Dear Editor,
Pediatric psoriasis differs from adult disease in age of onset, clinical presentation, and trigger profile. Infections, particularly bacterial and viral, are among the best-documented precipitants of acute flares in children, yet their synergistic interaction remains underappreciated (1). Group A Streptococcus (GAS) is the most established trigger, preceding up to 80% of new-onset guttate psoriasis cases 1 - 3 weeks after pharyngitis or perianal dermatitis.

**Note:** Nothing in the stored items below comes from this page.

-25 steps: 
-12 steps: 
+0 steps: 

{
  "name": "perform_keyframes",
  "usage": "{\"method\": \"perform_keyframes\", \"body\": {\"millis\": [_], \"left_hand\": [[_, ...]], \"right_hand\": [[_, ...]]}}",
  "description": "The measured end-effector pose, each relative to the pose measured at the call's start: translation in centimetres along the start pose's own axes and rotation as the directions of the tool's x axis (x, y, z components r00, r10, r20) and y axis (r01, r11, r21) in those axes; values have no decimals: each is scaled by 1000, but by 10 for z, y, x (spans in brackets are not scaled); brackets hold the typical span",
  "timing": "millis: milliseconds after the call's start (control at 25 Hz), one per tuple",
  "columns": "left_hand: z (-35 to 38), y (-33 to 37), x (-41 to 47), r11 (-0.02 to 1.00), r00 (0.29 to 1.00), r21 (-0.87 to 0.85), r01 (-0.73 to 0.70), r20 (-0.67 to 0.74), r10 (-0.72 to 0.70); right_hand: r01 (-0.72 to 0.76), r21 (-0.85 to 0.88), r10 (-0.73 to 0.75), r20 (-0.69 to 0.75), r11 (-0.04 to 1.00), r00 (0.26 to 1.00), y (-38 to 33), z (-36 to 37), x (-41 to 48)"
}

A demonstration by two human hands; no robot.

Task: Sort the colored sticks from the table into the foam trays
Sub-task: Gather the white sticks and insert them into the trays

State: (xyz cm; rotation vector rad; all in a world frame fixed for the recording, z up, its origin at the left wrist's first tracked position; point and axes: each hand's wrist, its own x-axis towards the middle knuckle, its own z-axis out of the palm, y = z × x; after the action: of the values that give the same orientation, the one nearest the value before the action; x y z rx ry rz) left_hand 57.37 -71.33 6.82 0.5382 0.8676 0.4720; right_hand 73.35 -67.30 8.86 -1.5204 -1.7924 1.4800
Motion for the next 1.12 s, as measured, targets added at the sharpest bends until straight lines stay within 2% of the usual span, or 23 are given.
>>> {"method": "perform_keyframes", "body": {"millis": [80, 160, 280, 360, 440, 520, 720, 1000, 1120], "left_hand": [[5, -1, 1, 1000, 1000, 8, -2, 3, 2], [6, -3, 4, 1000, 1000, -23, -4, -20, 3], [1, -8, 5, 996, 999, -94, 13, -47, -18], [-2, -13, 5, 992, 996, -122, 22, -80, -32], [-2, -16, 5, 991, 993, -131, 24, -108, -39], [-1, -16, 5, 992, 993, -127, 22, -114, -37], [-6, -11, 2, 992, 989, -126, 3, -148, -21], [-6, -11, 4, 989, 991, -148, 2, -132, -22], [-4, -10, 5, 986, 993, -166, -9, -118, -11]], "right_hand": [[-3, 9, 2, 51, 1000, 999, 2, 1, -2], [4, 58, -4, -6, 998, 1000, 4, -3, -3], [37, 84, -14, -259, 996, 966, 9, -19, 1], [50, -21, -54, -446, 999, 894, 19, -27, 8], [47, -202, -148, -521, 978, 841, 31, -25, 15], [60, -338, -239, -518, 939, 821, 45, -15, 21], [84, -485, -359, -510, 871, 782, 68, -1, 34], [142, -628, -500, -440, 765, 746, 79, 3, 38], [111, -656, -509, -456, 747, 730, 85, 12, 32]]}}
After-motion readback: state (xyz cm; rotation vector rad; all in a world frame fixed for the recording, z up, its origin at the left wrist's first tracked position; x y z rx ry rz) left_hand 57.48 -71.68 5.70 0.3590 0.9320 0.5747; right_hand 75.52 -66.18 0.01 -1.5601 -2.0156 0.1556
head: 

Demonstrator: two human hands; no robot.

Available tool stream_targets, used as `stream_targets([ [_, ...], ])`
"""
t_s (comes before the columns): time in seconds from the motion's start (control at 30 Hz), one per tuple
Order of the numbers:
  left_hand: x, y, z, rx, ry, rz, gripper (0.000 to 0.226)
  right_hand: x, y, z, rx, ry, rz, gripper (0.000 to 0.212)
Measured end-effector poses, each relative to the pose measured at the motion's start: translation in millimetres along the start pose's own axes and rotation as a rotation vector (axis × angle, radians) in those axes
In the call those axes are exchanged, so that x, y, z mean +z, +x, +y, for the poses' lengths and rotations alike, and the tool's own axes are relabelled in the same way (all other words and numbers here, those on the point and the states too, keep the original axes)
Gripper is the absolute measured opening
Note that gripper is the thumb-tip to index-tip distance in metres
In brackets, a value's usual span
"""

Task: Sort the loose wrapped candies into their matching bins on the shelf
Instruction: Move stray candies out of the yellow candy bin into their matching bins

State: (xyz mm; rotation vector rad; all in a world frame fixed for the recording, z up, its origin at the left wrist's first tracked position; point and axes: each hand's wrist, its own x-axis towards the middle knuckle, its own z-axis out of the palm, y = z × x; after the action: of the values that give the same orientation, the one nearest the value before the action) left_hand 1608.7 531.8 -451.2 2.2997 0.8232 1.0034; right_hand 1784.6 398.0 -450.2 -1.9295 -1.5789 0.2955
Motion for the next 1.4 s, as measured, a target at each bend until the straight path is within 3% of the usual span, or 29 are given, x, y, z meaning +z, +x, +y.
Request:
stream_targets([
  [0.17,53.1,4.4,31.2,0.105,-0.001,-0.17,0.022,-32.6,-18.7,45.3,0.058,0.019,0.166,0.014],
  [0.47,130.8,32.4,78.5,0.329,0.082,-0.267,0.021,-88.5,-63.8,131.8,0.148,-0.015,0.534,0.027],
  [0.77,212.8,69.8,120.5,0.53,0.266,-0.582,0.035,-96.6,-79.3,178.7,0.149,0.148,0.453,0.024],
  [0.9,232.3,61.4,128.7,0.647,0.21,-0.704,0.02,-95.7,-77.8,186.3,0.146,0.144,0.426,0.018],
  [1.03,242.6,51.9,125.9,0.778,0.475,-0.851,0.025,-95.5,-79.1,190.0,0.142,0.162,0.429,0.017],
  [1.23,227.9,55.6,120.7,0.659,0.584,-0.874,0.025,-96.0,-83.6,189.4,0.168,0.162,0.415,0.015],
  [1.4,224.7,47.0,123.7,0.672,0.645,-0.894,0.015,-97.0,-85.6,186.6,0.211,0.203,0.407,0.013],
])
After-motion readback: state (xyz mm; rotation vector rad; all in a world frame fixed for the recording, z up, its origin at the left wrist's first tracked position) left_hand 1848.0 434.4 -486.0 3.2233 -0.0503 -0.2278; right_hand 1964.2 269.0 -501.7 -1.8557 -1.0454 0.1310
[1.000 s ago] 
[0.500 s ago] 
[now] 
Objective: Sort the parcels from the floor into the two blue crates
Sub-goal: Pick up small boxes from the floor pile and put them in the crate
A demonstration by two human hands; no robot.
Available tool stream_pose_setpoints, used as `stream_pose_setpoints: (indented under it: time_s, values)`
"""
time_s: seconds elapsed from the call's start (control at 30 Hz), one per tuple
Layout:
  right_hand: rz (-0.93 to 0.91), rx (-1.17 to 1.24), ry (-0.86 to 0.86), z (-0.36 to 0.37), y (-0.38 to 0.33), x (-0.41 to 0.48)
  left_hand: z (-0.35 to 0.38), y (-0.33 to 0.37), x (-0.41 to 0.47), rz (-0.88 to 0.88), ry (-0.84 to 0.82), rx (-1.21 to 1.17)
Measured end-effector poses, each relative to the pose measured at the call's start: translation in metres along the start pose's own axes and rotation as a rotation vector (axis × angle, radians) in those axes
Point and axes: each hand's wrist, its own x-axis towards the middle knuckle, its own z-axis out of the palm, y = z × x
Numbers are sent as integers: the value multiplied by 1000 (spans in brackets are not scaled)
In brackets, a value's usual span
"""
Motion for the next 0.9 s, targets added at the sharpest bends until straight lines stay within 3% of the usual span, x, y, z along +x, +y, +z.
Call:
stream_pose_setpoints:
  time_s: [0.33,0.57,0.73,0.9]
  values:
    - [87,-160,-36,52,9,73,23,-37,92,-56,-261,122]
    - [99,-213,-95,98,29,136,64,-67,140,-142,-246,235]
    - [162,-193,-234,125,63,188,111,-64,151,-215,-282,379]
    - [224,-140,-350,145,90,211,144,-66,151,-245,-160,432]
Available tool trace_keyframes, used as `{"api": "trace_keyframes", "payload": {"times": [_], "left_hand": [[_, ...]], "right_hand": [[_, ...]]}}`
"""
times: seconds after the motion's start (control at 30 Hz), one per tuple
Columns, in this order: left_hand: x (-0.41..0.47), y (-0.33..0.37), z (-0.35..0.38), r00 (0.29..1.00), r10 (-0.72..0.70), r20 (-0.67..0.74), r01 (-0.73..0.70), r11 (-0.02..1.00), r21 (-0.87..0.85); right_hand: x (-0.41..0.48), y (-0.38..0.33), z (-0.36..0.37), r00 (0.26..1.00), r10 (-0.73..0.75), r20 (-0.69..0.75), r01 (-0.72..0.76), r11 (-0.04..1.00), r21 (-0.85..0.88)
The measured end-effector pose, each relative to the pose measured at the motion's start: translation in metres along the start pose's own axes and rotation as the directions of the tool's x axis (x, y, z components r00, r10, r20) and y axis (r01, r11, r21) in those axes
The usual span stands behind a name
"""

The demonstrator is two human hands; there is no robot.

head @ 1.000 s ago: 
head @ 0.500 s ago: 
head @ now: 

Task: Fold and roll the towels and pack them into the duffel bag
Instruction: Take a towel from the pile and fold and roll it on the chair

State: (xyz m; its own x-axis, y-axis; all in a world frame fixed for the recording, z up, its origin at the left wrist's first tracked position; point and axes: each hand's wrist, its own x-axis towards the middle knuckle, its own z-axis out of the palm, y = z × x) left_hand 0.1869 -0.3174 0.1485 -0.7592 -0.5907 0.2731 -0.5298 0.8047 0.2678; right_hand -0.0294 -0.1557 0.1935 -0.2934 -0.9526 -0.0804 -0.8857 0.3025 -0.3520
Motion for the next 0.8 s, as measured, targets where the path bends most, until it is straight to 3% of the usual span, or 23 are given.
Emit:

Streptococcal pyrogenic exotoxin superantigens drive polyclonal T-cell activation and marked expansion of skin-homing CLA+ T-cells, amplifying the IL-23/Th17/IL-17 pathway central to psoriatic inflammation. Molecular mimicry between streptococcal M-protein and human keratin further sustains auto-reactivity (2). Viral infections are less consistently emphasized but repeatedly implicated. Influenza, rhinovirus, varicella-zoster, parvovirus B19, and SARS-CoV-2 have all been linked to de novo psoriasis or acute exacerbations in children, often via type I interferon-driven activation of myeloid dendritic cells and subsequent IL-23 production (3). Of greater concern is the frequent co-occurrence of viral and bacterial infection in children. Viral compromise of mucosal barriers facilitates secondary streptococcal invasion, creating a “two-hit” scenario in which viral-induced interferon responses and bacterial superantigens converge on the same inflammatory cascade. Skin and gut microbiome dysbiosis may further perpetuate Th17 polarization. Although direct pediatric evidence of such synergy is still limited, the temporal clustering of mixed infections before flares is well recognized clinically (4).
Current management often focuses on streptococcal screening (throat swab) while viral testing is rarely performed. When GAS is confirmed, penicillin or other appropriate antibiotics remain first-line in trigger-directed therapy. Biologics targeting IL-17 (for example, secukinumab) or IL-23 are approved and effective in children ≥ 6 years of age with moderate-to-severe disease, but their specific role in infection-triggered flares has not been studied separately (5). The use of probiotics or other microbiome-modulating strategies is theoretical at present and lacks pediatric trial data (6).
In summary, viral-bacterial interplay represents an under-recognized pathway for psoriasis flares in children. Routine consideration of both classes of pathogens, combined with targeted antimicrobial therapy when indicated, may reduce recurrence rates and the need for systemic immunosuppression. Prospective studies incorporating multiplex respiratory/viral PCR and streptococcal testing during flares are warranted.